For the records below, count the lines containing the word "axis" and reply with the number alone.

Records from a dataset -
* * * * *

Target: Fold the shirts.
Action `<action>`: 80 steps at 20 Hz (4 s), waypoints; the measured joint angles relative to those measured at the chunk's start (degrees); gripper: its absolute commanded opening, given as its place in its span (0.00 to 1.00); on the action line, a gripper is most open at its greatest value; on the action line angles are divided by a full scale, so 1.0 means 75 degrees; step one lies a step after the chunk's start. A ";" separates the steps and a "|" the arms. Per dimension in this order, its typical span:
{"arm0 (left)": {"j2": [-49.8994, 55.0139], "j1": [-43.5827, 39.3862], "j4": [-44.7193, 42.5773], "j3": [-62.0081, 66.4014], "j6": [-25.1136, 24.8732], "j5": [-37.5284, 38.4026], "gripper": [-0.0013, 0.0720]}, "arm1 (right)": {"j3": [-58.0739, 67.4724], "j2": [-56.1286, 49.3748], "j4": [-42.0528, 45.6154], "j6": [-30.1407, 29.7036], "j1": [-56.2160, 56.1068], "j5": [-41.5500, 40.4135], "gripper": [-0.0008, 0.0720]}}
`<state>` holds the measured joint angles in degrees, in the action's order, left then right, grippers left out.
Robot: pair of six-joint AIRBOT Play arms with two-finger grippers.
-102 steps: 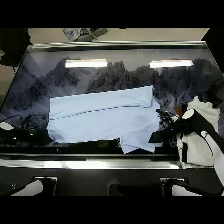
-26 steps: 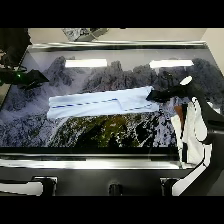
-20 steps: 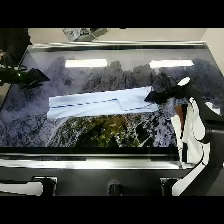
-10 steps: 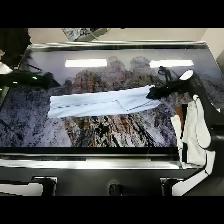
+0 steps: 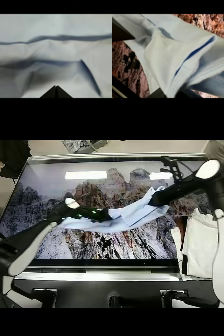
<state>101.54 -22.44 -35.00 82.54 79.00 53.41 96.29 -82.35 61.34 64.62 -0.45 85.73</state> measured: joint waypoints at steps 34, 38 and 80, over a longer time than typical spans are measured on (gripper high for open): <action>-0.4068 0.3899 -0.1606 0.0341 -0.0510 0.1460 0.07 | 0.0000 -0.3159 -0.3783 -0.0230 -0.3083 -0.3485 0.96; -0.4092 0.4042 -0.1891 0.0076 -0.0624 0.1486 0.07 | -0.0006 -0.2404 -0.1769 0.0219 -0.1883 -0.2448 0.93; -0.4077 0.4436 -0.2084 -0.0026 -0.1343 0.1486 0.08 | 0.1201 0.1172 -0.1151 0.1262 0.6851 0.1658 0.09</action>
<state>70.96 10.83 -50.63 82.35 68.93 64.55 105.30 -73.56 52.71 74.08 50.94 98.17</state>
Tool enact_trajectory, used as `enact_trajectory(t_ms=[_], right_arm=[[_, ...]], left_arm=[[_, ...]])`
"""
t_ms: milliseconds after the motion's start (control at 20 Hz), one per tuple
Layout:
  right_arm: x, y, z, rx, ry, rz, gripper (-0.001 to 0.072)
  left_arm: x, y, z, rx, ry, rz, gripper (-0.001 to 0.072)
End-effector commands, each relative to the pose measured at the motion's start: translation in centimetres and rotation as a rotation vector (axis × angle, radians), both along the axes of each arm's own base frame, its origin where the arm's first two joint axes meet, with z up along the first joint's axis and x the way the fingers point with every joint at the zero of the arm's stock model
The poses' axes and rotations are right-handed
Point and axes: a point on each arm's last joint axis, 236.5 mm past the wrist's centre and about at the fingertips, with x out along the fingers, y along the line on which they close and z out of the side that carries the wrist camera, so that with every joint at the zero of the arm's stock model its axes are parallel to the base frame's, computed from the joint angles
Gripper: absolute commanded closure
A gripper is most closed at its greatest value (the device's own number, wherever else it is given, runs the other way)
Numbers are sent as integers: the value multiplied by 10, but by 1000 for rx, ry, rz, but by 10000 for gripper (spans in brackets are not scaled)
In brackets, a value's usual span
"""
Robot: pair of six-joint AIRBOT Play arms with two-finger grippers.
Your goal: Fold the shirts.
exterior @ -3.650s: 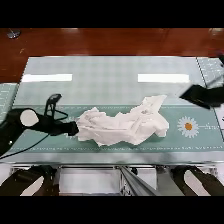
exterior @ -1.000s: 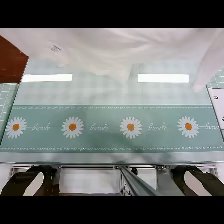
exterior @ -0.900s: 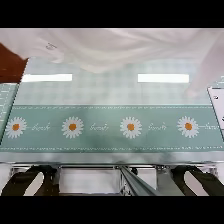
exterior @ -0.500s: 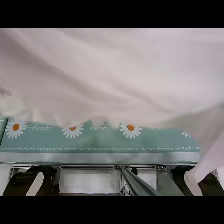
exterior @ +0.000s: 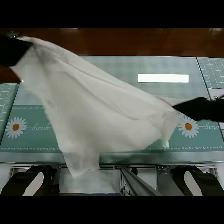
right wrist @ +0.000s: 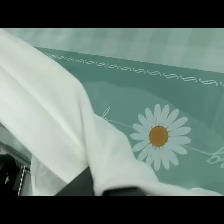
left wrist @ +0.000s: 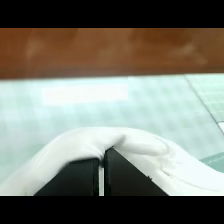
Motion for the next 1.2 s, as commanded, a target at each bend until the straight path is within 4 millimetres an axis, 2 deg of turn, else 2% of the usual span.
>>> enact_trajectory(t_ms=[0,150,250,350,400,450,500,550,650,750,850,900,950,1000,1050,1150], right_arm=[[73,-16,-71,57,62,-113,681],[145,-15,-88,184,130,-129,680],[182,-11,-99,277,200,-117,680],[210,-9,-105,358,257,-129,680],[223,-10,-108,385,279,-150,656],[232,-14,-111,397,301,-175,395],[235,-16,-108,398,303,-163,68],[233,-22,-101,381,292,-136,88],[224,-50,-84,322,271,-102,89],[197,-96,-80,216,290,-112,89],[153,-164,-100,-23,376,-228,88],[122,-202,-115,-137,450,-336,89],[93,-231,-126,-206,495,-415,89],[68,-248,-137,-209,523,-499,89],[54,-254,-146,-145,525,-612,89],[42,-242,-166,22,471,-773,97]], left_arm=[[48,-8,-81,-30,177,11,683],[80,-27,-125,-35,244,7,683],[90,-44,-153,-31,291,-9,683],[93,-59,-178,-21,341,-34,682],[93,-64,-188,-16,363,-45,673],[92,-68,-197,-12,384,-55,518],[86,-70,-204,-5,421,-79,106],[74,-68,-213,12,479,-110,6],[40,-44,-234,90,628,-173,7],[10,-7,-253,140,775,-180,7],[-10,26,-266,101,854,-114,7],[-21,40,-275,74,885,-68,8],[-36,54,-288,35,929,-9,7],[-54,62,-302,2,975,30,8],[-74,65,-319,-29,1024,62,8],[-103,57,-347,-114,1086,109,7]])
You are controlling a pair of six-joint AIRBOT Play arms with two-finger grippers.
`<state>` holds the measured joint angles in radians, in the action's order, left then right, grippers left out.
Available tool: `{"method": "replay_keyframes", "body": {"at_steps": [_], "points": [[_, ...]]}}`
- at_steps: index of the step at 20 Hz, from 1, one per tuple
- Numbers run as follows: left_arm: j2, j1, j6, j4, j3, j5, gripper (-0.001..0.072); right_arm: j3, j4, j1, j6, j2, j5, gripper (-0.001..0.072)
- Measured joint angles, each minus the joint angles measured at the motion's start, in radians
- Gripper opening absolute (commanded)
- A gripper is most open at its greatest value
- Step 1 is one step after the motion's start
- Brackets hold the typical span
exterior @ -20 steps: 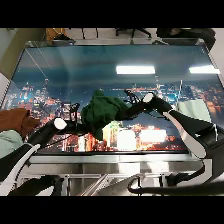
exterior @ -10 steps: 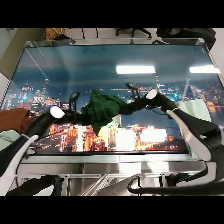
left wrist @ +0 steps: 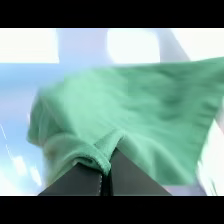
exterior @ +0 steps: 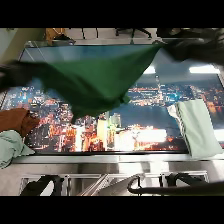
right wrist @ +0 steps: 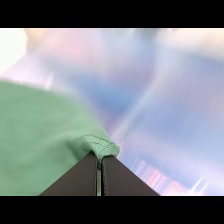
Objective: Fold the shirts.
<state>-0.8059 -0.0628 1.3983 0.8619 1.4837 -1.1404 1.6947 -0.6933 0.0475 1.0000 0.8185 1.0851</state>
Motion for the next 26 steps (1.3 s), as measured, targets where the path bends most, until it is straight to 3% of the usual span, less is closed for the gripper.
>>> {"method": "replay_keyframes", "body": {"at_steps": [5, 9, 12, 15, 21, 22, 23, 24, 26], "points": [[0.05, -0.113, 0.007, -0.003, 0.259, -0.063, 0.0014, 0.151, 0.002, 0.082, -0.048, -0.105, -0.032, 0.0016], [-0.026, -0.137, 0.007, -0.002, 0.346, -0.102, 0.0015, 0.178, 0.013, 0.096, -0.067, -0.066, -0.049, 0.0016], [-0.147, -0.079, -0.031, 0.005, 0.298, -0.089, 0.0014, 0.182, 0.056, 0.095, -0.072, 0.075, -0.004, 0.0016], [-0.318, -0.001, -0.102, 0.011, 0.208, 0.013, 0.0015, 0.183, 0.082, 0.071, -0.068, 0.279, 0.038, 0.0017], [-0.759, 0.09, -0.163, 0.009, 0.152, 0.238, 0.0021, 0.177, -0.027, 0.029, 0.011, 0.682, 0.063, 0.0017], [-0.829, 0.093, -0.166, 0.009, 0.175, 0.245, 0.0097, 0.177, -0.045, 0.026, 0.026, 0.733, 0.063, 0.0017], [-0.885, 0.094, -0.166, 0.008, 0.203, 0.242, 0.051, 0.177, -0.06, 0.024, 0.035, 0.774, 0.063, 0.0017], [-0.937, 0.092, -0.165, 0.003, 0.238, 0.225, 0.0698, 0.177, -0.075, 0.023, 0.048, 0.809, 0.061, 0.0017], [-1.01, 0.079, -0.131, 0.002, 0.307, 0.148, 0.07, 0.177, -0.105, 0.021, 0.062, 0.85, 0.051, 0.0017]]}}
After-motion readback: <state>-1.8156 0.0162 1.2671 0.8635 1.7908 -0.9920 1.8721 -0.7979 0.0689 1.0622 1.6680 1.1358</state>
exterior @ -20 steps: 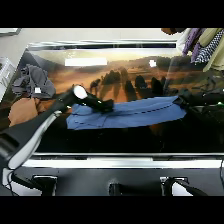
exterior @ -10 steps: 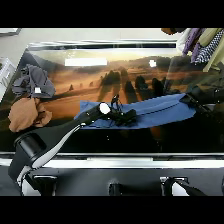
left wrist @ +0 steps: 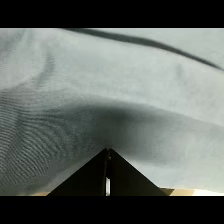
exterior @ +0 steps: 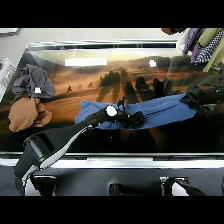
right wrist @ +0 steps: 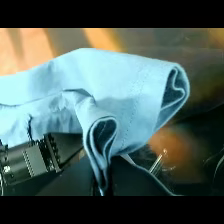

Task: Fold the clothes and pants, and hang the long-sleeved shirts on hangers.

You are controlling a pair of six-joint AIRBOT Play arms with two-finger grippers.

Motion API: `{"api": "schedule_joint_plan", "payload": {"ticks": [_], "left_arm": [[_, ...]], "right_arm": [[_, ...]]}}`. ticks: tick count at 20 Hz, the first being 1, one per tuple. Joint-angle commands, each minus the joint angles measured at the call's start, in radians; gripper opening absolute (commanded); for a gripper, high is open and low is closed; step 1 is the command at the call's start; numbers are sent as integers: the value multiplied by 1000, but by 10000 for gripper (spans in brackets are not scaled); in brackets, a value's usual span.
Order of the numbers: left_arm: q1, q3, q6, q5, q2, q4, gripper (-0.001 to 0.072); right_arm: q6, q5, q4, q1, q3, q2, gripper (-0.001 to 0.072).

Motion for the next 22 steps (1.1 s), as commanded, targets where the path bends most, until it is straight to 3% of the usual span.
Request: {"api": "schedule_joint_plan", "payload": {"ticks": [1,5,8,15,22], "left_arm": [[16,8,16,-43,3,-5,14],[116,7,97,-179,60,8,14],[222,7,106,-291,152,97,14],[496,7,103,-576,438,377,15],[711,6,103,-670,627,431,15]], "right_arm": [[-2,-43,3,0,1,0,32],[-4,-63,66,1,1,-2,32],[-7,-115,87,75,1,-6,32],[154,-327,90,402,1,-70,32],[214,-545,195,663,1,-185,32]]}}
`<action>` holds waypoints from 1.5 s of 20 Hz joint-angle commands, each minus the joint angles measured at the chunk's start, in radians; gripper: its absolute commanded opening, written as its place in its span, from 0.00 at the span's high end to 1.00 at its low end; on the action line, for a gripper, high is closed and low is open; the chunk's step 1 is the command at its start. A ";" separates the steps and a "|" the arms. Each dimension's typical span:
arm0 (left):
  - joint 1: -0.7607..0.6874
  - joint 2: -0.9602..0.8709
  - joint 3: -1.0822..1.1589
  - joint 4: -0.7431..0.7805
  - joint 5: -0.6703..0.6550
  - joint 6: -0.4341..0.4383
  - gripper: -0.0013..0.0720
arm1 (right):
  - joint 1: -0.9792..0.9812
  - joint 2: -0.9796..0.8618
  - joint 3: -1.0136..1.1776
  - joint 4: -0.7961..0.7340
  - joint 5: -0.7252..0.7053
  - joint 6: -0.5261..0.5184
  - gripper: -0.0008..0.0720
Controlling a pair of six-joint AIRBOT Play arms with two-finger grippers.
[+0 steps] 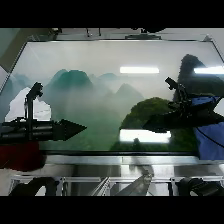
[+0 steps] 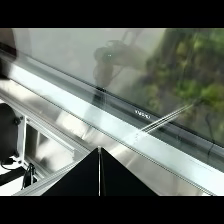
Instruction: Fold the shirts.
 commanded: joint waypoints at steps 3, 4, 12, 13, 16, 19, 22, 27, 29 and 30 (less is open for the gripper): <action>0.000 0.001 -0.001 0.000 0.000 0.000 0.98 | 0.001 0.000 0.000 0.000 0.000 0.000 0.96; 0.000 0.001 -0.001 0.000 0.000 0.000 0.98 | 0.001 0.000 0.000 0.000 0.000 0.000 0.96; 0.000 0.001 -0.001 0.000 0.000 0.000 0.98 | 0.001 0.000 0.000 0.000 0.000 0.000 0.96; 0.000 0.001 -0.001 0.000 0.000 0.000 0.98 | 0.001 0.000 0.000 0.000 0.000 0.000 0.96; 0.000 0.001 -0.001 -0.003 0.001 0.000 0.98 | 0.001 0.000 0.000 0.000 0.000 0.000 0.96; 0.000 0.001 -0.001 -0.003 0.001 0.000 0.98 | 0.001 0.000 0.000 0.000 0.000 0.000 0.96; 0.000 0.001 -0.001 -0.003 0.010 0.000 0.98 | 0.001 0.000 0.000 0.000 0.000 0.000 0.96; 0.000 0.001 -0.001 -0.008 0.186 0.000 0.98 | 0.001 -0.001 0.000 0.000 -0.007 0.000 0.96; 0.003 0.000 0.000 -0.002 0.282 0.000 0.98 | 0.001 -0.008 0.000 0.000 -0.065 0.000 0.96; 0.012 -0.002 0.003 0.009 0.328 0.011 0.98 | 0.001 -0.012 0.000 0.000 -0.078 0.000 0.96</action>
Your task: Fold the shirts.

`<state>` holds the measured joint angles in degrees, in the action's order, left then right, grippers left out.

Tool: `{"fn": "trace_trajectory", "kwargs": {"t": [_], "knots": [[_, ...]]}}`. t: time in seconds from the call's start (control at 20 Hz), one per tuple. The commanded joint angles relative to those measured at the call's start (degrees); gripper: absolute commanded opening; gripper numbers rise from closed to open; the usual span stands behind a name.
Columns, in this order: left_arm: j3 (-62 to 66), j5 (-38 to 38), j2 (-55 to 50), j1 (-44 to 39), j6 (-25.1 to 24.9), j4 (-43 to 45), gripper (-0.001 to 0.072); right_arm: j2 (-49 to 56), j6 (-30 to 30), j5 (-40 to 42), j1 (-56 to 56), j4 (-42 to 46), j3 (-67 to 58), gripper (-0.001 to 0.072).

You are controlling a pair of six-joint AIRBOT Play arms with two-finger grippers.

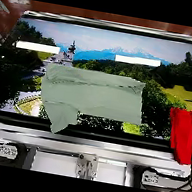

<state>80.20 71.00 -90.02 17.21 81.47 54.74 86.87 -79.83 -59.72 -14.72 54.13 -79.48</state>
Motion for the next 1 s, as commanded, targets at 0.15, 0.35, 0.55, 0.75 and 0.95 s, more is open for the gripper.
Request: {"fn": "trace_trajectory", "kwargs": {"t": [0.15, 0.35, 0.55, 0.75, 0.95], "knots": [[-19.6, 14.8, 5.6, 11.3, -5.2, 5.8, 0.0658, -8.6, 0.9, -25.4, -12.7, 12.6, 13.1, 0.0646], [-32.7, 2.2, 5.6, 9.6, -9.4, -4.6, 0.0532, -9.2, 1.6, -20.4, -13.3, 4.7, 24.5, 0.0646], [-33.4, -4.5, 4.9, 5.9, -9.5, -6.7, 0.0532, -9.2, 1.6, -17.2, -13.3, 0.7, 26.1, 0.0646], [-33.4, -9.2, 4.8, 2.6, -9.4, -6.8, 0.0532, -9.2, 1.8, -16.8, -13.3, 0.8, 26.1, 0.0646], [-33.4, -10.2, 3.1, -0.2, -9.5, -7.6, 0.0226, -9.2, 1.2, -16.1, -13.3, 3.1, 26.8, 0.0650]]}}
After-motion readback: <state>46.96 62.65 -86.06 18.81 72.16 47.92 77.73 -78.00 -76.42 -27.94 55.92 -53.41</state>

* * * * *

RESPONSE TO THE TASK - 3